Flores Island is the home of the Ahousaht First Nation and is nestled in world-famous Clayoquot Sound, in the Pacific Coast rainforest. Flores is an excellent place to learn about marine ecology and the study of nature. Along with learning field and technical skills during the course of work, when the opportunity arises interns may engage in informal talks with graduate students, take hikes along the Wild Side Trail, have beach campfires, and interact with the Ahousaht First Nation people. Professors from the University of Victoria, local scientists and previous MRIP researchers will be frequent visitors to the field research station. Flores Island's natural beauty, sandy beaches, and abundant wildlife will keep you enthralled.

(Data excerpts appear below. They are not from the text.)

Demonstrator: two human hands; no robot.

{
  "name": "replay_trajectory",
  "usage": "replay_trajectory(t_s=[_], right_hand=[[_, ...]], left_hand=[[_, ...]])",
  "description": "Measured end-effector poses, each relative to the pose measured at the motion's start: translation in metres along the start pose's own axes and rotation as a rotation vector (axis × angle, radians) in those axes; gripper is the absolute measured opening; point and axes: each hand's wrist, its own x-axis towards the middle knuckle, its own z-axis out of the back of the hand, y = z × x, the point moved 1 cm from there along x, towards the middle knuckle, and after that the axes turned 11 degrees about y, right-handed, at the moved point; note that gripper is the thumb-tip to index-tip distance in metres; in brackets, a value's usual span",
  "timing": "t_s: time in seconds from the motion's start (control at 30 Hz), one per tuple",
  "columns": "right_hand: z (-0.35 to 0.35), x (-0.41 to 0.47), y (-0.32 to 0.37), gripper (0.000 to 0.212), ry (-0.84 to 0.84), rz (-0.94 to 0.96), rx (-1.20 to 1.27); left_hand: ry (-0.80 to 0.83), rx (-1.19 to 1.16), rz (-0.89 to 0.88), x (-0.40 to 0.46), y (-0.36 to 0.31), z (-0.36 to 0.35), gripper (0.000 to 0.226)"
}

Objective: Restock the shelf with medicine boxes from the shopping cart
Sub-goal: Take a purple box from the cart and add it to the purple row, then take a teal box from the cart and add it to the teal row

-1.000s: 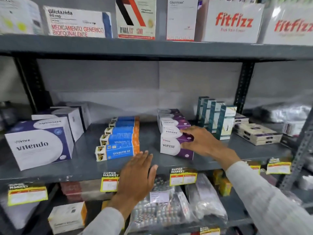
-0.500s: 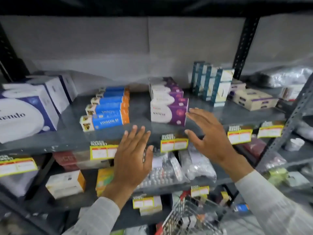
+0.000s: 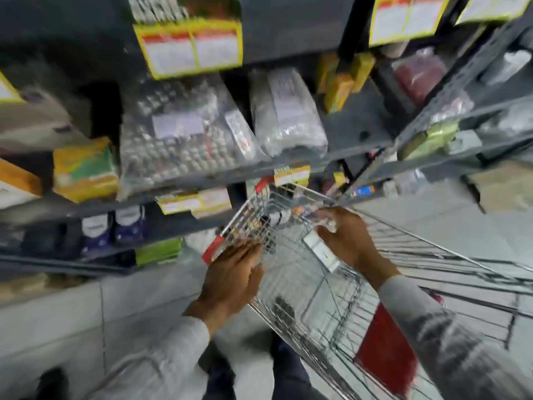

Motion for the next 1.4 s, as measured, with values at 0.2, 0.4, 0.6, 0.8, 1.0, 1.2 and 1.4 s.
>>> replay_trajectory(t_s=[0.2,0.4,0.6,0.8,1.0,1.2,1.4], right_hand=[[-0.083,-0.002,-0.106,0.049,0.406,-0.447,-0.004],[-0.147,0.003,-0.168,0.060,0.483,-0.516,-0.054],[-0.195,0.021,-0.198,0.072,0.358,-0.485,-0.093],[-0.221,0.040,-0.204,0.058,0.250,-0.478,-0.114],[-0.218,0.025,-0.191,0.055,0.209,-0.443,-0.043],[-0.176,-0.017,-0.121,0.043,0.158,-0.290,-0.027],[-0.095,-0.058,-0.034,0.058,0.014,-0.159,-0.128]], left_hand=[[0.217,-0.168,0.231,0.019,-0.010,-0.061,0.058],[0.145,-0.014,0.293,0.030,-0.004,-0.084,0.057],[0.146,-0.029,0.345,0.035,0.001,-0.089,0.058],[0.094,-0.021,0.352,0.033,0.001,-0.091,0.051],[0.051,-0.059,0.340,0.030,-0.001,-0.089,0.048],[0.023,-0.092,0.300,0.026,-0.007,-0.088,0.051],[-0.007,-0.337,0.245,0.011,-0.023,-0.057,0.065]])
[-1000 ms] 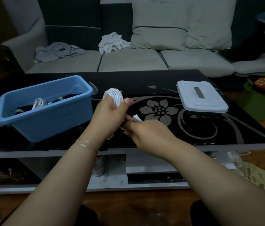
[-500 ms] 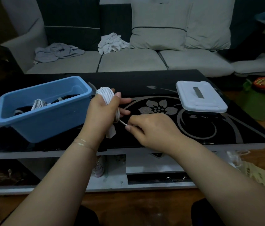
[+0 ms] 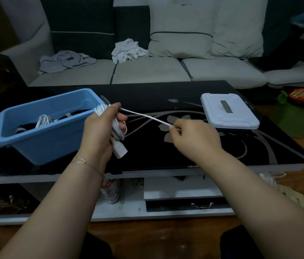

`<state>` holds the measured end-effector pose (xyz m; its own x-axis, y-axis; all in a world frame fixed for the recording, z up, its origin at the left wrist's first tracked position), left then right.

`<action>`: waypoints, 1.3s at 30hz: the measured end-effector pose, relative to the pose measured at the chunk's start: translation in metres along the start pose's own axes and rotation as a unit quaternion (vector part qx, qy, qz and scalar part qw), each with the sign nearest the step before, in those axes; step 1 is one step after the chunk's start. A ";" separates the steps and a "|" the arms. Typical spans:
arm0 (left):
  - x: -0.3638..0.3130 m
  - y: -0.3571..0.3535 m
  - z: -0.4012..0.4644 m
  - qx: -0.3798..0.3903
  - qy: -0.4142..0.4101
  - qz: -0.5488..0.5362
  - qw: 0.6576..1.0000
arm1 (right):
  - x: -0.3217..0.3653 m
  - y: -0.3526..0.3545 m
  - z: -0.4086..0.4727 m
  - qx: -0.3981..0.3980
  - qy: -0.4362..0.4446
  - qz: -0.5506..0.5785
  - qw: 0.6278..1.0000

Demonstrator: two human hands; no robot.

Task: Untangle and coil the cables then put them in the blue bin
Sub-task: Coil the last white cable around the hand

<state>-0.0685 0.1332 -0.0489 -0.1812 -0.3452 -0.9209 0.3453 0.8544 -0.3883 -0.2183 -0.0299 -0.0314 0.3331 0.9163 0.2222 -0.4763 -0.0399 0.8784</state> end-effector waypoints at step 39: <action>0.027 -0.083 -0.058 0.353 -0.023 0.241 0.904 | -0.002 0.006 0.008 -0.032 0.036 0.374 0.926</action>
<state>-0.1553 0.0756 -0.0394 0.1799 -0.0282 -0.9833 0.8788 0.4538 0.1478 -0.2153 -0.0347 -0.0232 -0.1638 0.6659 0.7279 -0.6001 -0.6529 0.4622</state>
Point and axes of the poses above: each hand's wrist, its own z-axis towards the middle knuckle, its own y-axis out of the back of the hand, x = y × z, the point moved 10 cm from there along z, towards the middle knuckle, and after that the axes turned 5 degrees about y, right-handed, at the moved point
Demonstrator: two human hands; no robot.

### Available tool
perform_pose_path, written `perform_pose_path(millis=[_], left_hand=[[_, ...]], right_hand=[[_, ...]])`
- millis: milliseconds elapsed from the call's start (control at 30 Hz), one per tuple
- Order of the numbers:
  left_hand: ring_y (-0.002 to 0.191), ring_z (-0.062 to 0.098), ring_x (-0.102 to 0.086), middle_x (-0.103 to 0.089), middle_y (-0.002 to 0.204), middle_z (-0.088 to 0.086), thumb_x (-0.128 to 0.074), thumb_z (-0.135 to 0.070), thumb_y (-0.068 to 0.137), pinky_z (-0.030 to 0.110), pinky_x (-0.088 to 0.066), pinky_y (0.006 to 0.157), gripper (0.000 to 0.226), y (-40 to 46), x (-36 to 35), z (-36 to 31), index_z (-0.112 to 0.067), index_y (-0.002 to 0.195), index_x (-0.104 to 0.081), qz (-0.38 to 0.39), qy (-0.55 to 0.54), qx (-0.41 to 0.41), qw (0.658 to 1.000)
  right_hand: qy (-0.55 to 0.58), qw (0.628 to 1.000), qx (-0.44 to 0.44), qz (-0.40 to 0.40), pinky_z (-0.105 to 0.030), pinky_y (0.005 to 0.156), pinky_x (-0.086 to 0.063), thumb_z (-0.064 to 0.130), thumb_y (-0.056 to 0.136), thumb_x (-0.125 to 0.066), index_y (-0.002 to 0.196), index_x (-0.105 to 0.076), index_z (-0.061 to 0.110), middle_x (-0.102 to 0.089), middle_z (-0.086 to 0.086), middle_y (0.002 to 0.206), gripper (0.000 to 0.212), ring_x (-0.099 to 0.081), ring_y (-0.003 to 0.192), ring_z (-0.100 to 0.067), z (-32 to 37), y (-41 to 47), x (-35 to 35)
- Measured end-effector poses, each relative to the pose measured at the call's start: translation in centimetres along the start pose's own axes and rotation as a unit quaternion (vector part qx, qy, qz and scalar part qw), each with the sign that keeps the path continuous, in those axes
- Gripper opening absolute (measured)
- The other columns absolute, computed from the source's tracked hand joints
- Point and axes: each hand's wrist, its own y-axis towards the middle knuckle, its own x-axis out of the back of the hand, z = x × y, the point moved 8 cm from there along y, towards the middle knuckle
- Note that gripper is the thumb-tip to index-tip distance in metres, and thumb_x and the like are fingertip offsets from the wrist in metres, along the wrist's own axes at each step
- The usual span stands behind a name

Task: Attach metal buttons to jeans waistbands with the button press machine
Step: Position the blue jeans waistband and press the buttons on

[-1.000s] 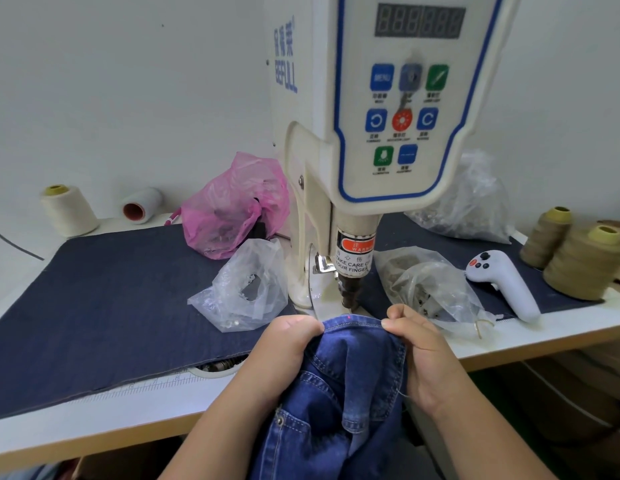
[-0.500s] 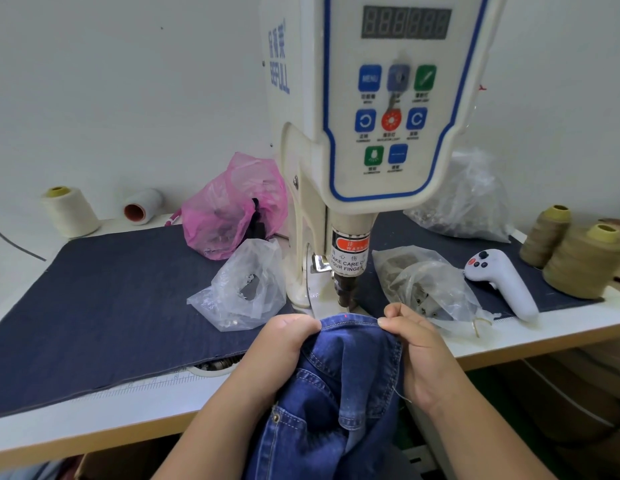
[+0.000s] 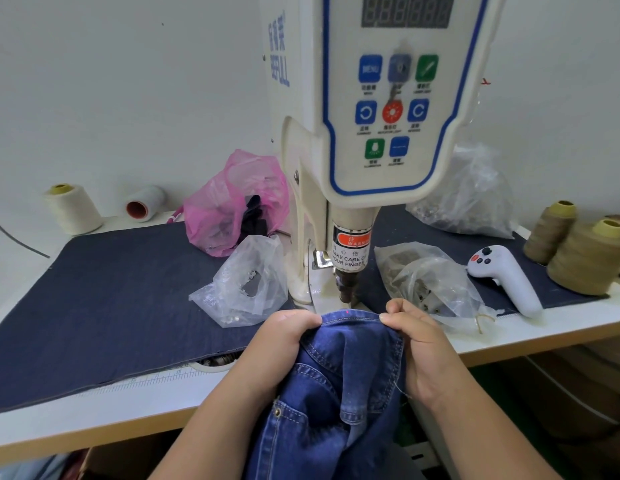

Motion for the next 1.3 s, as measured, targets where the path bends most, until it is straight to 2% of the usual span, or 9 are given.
perform_pose_path(millis=[233, 400, 533, 633, 800, 933, 1033, 1200, 1300], left_hand=[[0.054, 0.014, -0.039, -0.042, 0.058, 0.001, -0.055, -0.016, 0.087, 0.023, -0.036, 0.049, 0.031, 0.37, 0.33, 0.31, -0.018, 0.058, -0.046, -0.020, -0.012, -0.006, 1.000], [0.049, 0.012, -0.038, -0.041, 0.054, 0.000, -0.054, -0.015, 0.088, 0.019, -0.036, 0.045, 0.032, 0.36, 0.31, 0.31, -0.017, 0.057, -0.046, -0.019, -0.017, -0.003, 1.000], [0.054, 0.015, -0.040, -0.042, 0.059, 0.003, -0.055, -0.015, 0.087, 0.022, -0.037, 0.049, 0.025, 0.27, 0.30, 0.36, -0.013, 0.063, -0.049, -0.021, -0.025, 0.003, 0.999], [0.050, 0.011, -0.040, -0.042, 0.056, 0.000, -0.056, -0.014, 0.087, 0.018, -0.037, 0.046, 0.033, 0.33, 0.33, 0.34, -0.018, 0.056, -0.047, -0.024, -0.021, 0.000, 0.999], [0.051, 0.011, -0.043, -0.045, 0.059, 0.001, -0.057, -0.016, 0.087, 0.018, -0.039, 0.048, 0.031, 0.38, 0.54, 0.45, -0.018, 0.057, -0.049, -0.037, -0.018, 0.007, 0.999], [0.059, 0.015, -0.046, -0.049, 0.064, 0.003, -0.059, -0.019, 0.086, 0.029, -0.040, 0.060, 0.022, 0.38, 0.68, 0.64, -0.015, 0.065, -0.053, -0.042, -0.019, 0.012, 0.999], [0.059, 0.014, -0.048, -0.051, 0.065, 0.004, -0.059, -0.021, 0.086, 0.028, -0.041, 0.060, 0.020, 0.39, 0.74, 0.73, -0.014, 0.068, -0.055, -0.043, -0.013, 0.018, 0.999], [0.058, 0.014, -0.043, -0.046, 0.061, 0.001, -0.059, -0.018, 0.086, 0.031, -0.038, 0.060, 0.027, 0.52, 0.71, 0.77, -0.018, 0.060, -0.050, -0.045, -0.022, 0.014, 0.999], [0.064, 0.017, -0.043, -0.047, 0.064, 0.003, -0.062, -0.025, 0.078, 0.034, -0.037, 0.065, 0.020, 0.40, 0.71, 0.61, -0.017, 0.062, -0.052, -0.045, -0.029, 0.011, 0.999]], right_hand=[[-0.016, 1.000, -0.004, -0.009, -0.028, 0.052, -0.052, -0.001, 0.076, -0.058, 0.065, -0.053, 0.019, -0.055, -0.005, 0.061, 0.024, -0.057, 0.055, -0.018, -0.06, 0.07, 0.41], [0.000, 1.000, -0.005, 0.002, -0.028, 0.053, -0.053, 0.003, 0.067, -0.062, 0.067, -0.052, 0.018, -0.056, -0.007, 0.062, 0.018, -0.058, 0.057, -0.019, 0.04, -0.09, -0.11], [-0.008, 1.000, -0.005, -0.012, -0.028, 0.053, -0.053, -0.005, 0.084, -0.053, 0.068, -0.051, 0.018, -0.056, -0.007, 0.063, 0.028, -0.058, 0.058, -0.019, 0.03, -0.09, 0.22], [-0.001, 1.000, -0.008, -0.012, -0.029, 0.053, -0.054, -0.007, 0.088, -0.049, 0.071, -0.049, 0.016, -0.056, -0.008, 0.063, 0.029, -0.059, 0.057, -0.019, 0.07, -0.17, 0.14], [0.003, 1.000, -0.003, -0.014, -0.028, 0.053, -0.054, -0.006, 0.083, -0.052, 0.070, -0.049, 0.016, -0.055, -0.008, 0.063, 0.026, -0.058, 0.058, -0.019, 0.12, -0.17, 0.07], [0.001, 1.000, -0.003, -0.013, -0.028, 0.053, -0.054, -0.005, 0.080, -0.055, 0.069, -0.049, 0.017, -0.055, -0.008, 0.063, 0.024, -0.058, 0.057, -0.019, 0.13, -0.18, 0.05], [-0.004, 1.000, -0.003, -0.018, -0.028, 0.053, -0.054, -0.006, 0.086, -0.051, 0.069, -0.050, 0.017, -0.056, -0.008, 0.063, 0.028, -0.059, 0.057, -0.019, 0.06, -0.10, 0.27], [-0.006, 1.000, -0.002, -0.009, -0.029, 0.054, -0.053, 0.002, 0.070, -0.062, 0.067, -0.052, 0.019, -0.055, -0.007, 0.063, 0.019, -0.058, 0.059, -0.019, 0.07, -0.06, 0.11], [-0.017, 1.000, -0.002, -0.009, -0.028, 0.053, -0.053, 0.000, 0.075, -0.060, 0.063, -0.054, 0.020, -0.057, -0.006, 0.063, 0.024, -0.059, 0.057, -0.019, 0.04, 0.01, 0.25]])
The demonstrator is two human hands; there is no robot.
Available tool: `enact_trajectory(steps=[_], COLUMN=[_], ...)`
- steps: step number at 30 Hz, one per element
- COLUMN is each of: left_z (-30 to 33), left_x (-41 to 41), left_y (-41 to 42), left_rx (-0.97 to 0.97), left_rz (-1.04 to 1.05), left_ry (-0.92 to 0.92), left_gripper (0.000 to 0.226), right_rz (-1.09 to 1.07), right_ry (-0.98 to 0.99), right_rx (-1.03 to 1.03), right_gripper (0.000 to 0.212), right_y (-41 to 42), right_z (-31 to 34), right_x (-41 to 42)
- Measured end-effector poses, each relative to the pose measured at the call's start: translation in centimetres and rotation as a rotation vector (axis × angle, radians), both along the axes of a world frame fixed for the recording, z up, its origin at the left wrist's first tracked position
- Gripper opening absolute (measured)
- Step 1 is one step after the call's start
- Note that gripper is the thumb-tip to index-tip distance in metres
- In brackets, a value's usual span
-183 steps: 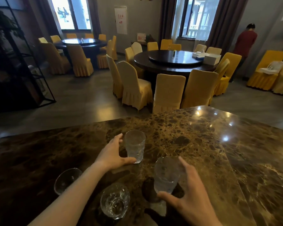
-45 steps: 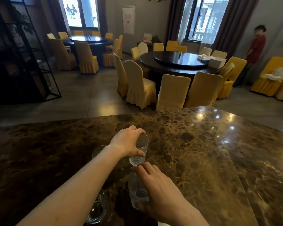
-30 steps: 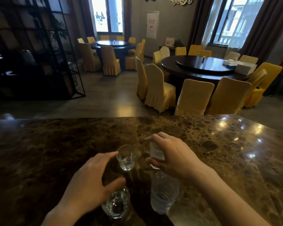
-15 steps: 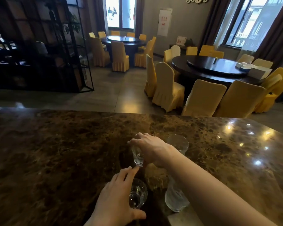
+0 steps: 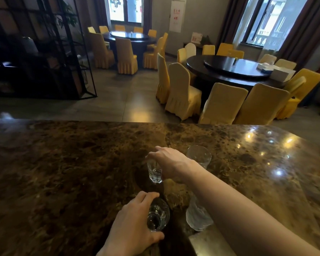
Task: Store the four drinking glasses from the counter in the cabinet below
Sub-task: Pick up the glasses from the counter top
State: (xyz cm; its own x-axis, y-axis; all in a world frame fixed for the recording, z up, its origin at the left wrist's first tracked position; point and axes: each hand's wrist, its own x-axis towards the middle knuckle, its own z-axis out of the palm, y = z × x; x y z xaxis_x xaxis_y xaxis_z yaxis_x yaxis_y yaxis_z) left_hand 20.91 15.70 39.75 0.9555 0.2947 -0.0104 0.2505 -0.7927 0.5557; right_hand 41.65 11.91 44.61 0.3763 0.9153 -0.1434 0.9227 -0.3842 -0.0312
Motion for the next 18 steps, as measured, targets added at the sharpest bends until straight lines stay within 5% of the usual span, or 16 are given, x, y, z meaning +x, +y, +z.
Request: enact_trajectory(steps=[18], left_z=[2.1], left_x=[0.5], left_y=[-1.2], left_rx=[-0.063], left_rz=[0.028], left_ry=[0.08], left_gripper=[0.115], right_rz=[0.005], right_ry=[0.049], right_rx=[0.146], right_gripper=[0.089], right_y=[-2.2], right_z=[1.5], right_x=[0.3])
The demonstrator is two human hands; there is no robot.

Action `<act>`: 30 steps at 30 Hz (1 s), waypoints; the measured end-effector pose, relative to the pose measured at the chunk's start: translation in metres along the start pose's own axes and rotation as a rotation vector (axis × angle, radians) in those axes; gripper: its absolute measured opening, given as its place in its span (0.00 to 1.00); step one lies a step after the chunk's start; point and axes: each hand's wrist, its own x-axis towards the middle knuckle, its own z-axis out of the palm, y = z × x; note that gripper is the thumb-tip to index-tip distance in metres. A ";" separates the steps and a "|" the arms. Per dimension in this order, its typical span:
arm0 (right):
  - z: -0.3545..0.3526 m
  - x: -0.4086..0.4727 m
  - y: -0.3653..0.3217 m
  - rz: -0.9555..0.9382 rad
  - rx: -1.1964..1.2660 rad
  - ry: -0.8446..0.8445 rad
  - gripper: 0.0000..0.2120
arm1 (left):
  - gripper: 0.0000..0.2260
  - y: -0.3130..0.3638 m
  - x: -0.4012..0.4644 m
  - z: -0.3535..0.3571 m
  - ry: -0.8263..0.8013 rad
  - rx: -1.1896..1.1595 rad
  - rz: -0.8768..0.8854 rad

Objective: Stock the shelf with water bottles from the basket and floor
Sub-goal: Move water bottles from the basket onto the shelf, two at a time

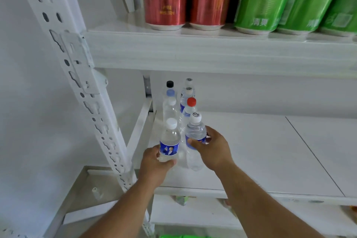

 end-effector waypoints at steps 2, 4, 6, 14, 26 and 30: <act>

Being here is the experience of a lifetime.
The Whale Research Lab
The University of Victoria Whale Research Lab consists of faculty and graduate students from the University of Victoria, who are currently studying gray whales and other wildlife off the west coast of Vancouver Island, British Columbia. Interns will venture out in Drifter, a 22 foot Lifetimer vessel outfitted with twin 60 HP engines, to gather marine mammal data. You will have the opportunity to learn about the habitat, foraging behavior and ecology of gray whales, killer whales, and other species, and learn how to identify marine mammals, fish, invertebrates, and seabirds. You will learn technical skills by using field and laboratory equipment such as Global Positioning System (GPS) receivers, submersible cameras, benthic core samplers, plankton nets, and microscopes. Interns will also learn how field science is conducted by taking field notes, entering data, and helping with boating and navigation.